■ WORK ITEM ■
Pull every line with "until" from the data.

■ DATA SHOWN ■

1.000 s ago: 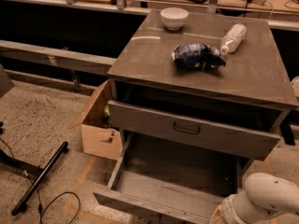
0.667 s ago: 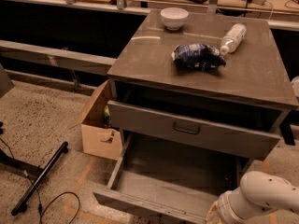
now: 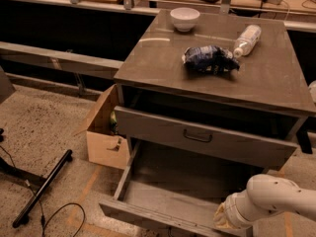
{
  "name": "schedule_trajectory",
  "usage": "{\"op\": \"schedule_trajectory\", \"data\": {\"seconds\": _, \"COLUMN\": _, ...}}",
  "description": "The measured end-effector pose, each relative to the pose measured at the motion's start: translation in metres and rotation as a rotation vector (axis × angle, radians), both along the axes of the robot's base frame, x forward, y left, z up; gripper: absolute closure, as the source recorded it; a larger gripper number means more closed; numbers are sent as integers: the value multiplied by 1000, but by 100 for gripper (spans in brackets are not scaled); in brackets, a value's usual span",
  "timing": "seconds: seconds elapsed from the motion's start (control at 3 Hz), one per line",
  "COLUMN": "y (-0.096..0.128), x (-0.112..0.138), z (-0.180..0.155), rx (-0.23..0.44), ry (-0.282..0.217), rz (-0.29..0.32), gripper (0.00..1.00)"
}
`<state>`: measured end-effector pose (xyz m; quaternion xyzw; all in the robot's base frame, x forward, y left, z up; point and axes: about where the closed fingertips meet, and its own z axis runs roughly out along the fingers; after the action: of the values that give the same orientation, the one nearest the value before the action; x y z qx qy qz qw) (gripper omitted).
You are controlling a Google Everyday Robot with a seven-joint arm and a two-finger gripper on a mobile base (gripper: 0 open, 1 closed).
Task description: Open middle drawer
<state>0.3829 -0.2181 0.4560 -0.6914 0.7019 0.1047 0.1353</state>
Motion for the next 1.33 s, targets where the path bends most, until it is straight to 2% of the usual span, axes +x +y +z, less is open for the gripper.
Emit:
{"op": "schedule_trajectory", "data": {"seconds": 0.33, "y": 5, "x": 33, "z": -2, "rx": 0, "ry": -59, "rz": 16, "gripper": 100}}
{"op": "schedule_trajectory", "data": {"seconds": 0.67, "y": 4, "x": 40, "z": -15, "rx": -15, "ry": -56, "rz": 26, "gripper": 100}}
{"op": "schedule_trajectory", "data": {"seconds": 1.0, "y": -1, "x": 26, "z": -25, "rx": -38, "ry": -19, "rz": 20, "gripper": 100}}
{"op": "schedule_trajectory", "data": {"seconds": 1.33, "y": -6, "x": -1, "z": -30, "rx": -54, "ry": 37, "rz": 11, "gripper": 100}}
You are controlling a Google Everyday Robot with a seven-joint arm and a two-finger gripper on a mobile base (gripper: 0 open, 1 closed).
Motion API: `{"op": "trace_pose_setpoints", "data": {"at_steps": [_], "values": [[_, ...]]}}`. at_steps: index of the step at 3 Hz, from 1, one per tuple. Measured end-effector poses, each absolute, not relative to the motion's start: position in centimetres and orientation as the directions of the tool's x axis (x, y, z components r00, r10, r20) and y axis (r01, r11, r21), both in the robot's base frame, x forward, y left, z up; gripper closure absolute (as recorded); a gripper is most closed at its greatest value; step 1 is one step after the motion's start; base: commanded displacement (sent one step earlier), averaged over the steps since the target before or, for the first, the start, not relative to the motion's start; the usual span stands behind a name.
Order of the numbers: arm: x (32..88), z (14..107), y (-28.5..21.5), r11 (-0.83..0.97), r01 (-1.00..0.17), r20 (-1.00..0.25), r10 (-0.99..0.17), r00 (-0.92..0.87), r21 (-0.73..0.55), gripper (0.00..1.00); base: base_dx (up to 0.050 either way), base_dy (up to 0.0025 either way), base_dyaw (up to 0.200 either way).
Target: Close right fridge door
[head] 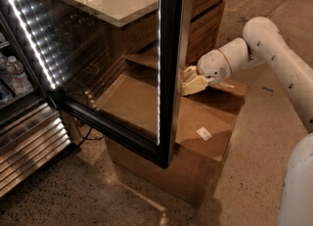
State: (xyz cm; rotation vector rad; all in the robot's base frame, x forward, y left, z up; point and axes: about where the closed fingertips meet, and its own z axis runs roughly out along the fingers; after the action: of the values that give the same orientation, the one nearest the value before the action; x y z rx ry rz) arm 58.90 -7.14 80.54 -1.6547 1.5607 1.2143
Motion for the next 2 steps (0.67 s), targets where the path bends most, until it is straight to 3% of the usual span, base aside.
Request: {"op": "trace_pose_setpoints", "data": {"at_steps": [2], "values": [[58.7, 80.3, -6.0, -0.194, -0.963, -0.873, -0.482, -0.073, 0.188, 1.0, 0.0, 0.0, 0.0]]}}
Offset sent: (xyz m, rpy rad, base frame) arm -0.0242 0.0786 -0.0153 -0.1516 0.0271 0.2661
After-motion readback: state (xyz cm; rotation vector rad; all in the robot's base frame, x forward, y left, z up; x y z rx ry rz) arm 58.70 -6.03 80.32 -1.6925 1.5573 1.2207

■ RESPONSE BOX ■
Motion for the next 1.33 s, targets where the path bends most, until it is straight to 2% of the usual span, axes +x +y +z, less is open for the gripper.
Motion for the next 2 steps (0.67 s), targets where the path bends most, until it is straight to 3% of the usual span, base aside.

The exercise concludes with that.